If you find your code is not behaving as expected, it might not be your logic at all. In fact, I've seen hundreds of candidates bomb coding interviews because of the programming language itself!

That is, in coding interviews, candidates often choose programming languages other than the ones they used day-to-day. Python is popular, for example, because of its flexibility and expressiveness, even for candidates who primarily code in C or Java.

This means such candidates aren't as familiar with the subtleties of the languages particular idiosyncrasies and memory management model, which can lead to the sneakiest problems (like returning unexpected values from simple data structures).

And even if you are very familiar with the language, coding interviews often require you do kinds of problems you are less familiar with, leading you to run into edge cases with your language you never experienced before.

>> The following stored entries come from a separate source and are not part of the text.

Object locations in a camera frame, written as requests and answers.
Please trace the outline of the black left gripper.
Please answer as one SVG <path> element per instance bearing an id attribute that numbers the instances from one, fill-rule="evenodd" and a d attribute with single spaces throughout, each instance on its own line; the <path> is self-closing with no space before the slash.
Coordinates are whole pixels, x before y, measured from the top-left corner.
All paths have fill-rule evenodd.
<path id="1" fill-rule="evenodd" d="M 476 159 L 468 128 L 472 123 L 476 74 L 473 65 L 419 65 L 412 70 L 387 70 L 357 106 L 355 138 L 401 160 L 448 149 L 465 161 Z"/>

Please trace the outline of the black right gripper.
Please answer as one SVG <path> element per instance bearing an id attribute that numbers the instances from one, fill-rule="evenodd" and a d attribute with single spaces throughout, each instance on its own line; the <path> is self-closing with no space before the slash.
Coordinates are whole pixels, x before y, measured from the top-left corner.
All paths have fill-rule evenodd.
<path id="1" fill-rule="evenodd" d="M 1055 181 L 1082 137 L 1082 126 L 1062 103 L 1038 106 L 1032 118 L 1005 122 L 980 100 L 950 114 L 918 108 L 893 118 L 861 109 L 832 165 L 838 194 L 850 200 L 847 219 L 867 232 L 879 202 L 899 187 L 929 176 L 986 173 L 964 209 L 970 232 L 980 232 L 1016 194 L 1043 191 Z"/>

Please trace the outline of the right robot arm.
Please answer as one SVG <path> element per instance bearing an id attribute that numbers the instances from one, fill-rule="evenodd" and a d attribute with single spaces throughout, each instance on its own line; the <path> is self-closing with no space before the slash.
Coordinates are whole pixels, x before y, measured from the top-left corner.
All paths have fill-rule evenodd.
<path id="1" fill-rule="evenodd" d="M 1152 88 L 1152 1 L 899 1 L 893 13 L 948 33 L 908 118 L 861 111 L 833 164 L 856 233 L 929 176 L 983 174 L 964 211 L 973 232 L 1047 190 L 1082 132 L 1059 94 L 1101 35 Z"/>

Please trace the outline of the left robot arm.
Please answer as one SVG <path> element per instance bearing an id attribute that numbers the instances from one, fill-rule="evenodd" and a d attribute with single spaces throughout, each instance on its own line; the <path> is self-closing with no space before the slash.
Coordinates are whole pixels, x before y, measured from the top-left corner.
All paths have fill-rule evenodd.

In short, if you've checked your logic and just can't see a problem, open your mind to a class of problems you might not as often consider: language quirks.

Don't prematurely rule out tools

A lot of candidates are hesitant to use tools and debugging techniques they're familiar with, because they mistakenly treat the interview like they're taking the SAT. That is, they assume helper tools and techniques are cheating.

For example, I've had candidates ask whether they're allowed to use the debugger installed in their chosen editor, and even whether they're allowed to print to the console.

The fact of the matter is that different coding interviews have different rules and requirements, so don't make assumptions that needlessly limit your options. Some interviews are indeed restrictive, but others want to give you every opportunity to succeed.

When in doubt, ask your interviewer. You may want to install some small library before the timer begins, or when you run into a problem in real-time. You may want to use a debugger, or quickly switch editors, or open some other app that helps narrow down some problem. You may want to use a pen and paper to organize your thoughts, or your iPad with Apple Pencil, or the whiteboard in the room. Don't assume, just ask, especially if you're stuck. If they say no, ask about a similar alternative. If they say yes to even a suboptimal option, you may get an advantage that materially increases your performance.

Let go of fear

It's no secret that fear absolutely cripples your ability to think clearly, but letting go of it is much easier said than done. Fortunately, there's lots of reasons to let go of fear in the context of technical interviews that you probably haven't thought of. The more at peace you are during the interview, the more clearly you will be able to notice details and see solutions to problems that you are perfectly capable of completing.

Next steps

These are just some of the steps you can take the next time you get stuck in a coding interview. Some of them are pretty straightforward, while others might take a little contemplation before they start to make sense. There’s lots of nuance here to consider, and some of the principles apply to a variety of circumstances that weren’t directly addressed. Remember, coding interviews are a skill that can be learned and enhanced. Feel free to pick and choose your tactics, and experiment to discover what works for you.